L’ultimo episodio in ordine cronologico è avvenuto all’alba di lunedì in provincia di Agrigento, dove una ventina di immigrati si sono tuffati da un peschereccio proveniente dall’Africa e lasciato alla deriva nei pressi della spiaggia di Piana Grande a Ribera. Una volta raggiunto il bagnasciuga, gli stranieri si sono dileguati facendo perdere le proprie tracce. Lo segnalano gli attivisti dell’associazione Mare Amico, che hanno pubblicato materiale fotografico e video della barca. Proprio in queste ore i militari dell’Arma stanno rintracciando il gruppo di clandestini approdato ieri.

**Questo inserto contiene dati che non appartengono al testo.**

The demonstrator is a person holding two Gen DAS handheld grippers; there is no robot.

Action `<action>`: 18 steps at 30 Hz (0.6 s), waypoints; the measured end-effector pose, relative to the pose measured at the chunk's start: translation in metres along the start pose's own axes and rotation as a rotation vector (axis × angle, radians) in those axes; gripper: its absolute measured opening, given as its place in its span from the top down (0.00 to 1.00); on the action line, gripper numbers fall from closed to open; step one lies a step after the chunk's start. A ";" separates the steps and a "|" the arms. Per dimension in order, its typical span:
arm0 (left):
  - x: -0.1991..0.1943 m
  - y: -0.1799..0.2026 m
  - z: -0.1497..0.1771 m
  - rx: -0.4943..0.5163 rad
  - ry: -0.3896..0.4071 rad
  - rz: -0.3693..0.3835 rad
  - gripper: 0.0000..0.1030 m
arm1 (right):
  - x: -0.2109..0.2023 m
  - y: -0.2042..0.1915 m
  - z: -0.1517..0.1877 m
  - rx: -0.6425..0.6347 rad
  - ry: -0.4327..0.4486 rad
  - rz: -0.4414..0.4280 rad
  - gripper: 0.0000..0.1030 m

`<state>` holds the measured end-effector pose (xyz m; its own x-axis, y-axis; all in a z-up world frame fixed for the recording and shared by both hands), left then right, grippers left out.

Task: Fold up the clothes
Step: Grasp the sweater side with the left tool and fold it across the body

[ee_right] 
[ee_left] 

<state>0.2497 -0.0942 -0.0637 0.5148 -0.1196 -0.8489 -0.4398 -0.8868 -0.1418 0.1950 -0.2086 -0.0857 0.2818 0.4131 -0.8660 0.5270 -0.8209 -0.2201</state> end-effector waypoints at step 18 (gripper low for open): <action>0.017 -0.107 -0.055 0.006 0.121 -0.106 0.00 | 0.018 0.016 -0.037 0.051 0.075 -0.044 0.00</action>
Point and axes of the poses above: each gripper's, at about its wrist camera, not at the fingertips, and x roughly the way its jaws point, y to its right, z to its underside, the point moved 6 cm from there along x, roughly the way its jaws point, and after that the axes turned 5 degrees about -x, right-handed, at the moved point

Un fenomeno in diminuzione?

Il Viminale assicura che il fenomeno è in diminuzione ma i fatti di cronaca degli ultimi giorni sembrano contraddire questa dichiarazione. Nella notte di sabato è stato segnalato lo sbarco di 15 eritrei a Lampedusa. Alcune ore prima la Guardia costiera aveva trainato una piccola imbarcazione con 38 persone a bordo (tra cui una bambina) provenienti da Guinea, Tunisia e Costa d’Avorio. Andando ulteriormente a ritroso, ricordiamo il tentativo di approdo sulle spiagge calabresi di 53 pakistani arrivati a bordo di una barca a vela guidata da due scafisti ucraini. Segnalata alla Guardia di Finanza di Vibo Valentia da un velivolo del Comando operativo aeronavale Pomezia delle Fiamme Gialle, la barca è stata scortata dai finanzieri nel porto di Crotone.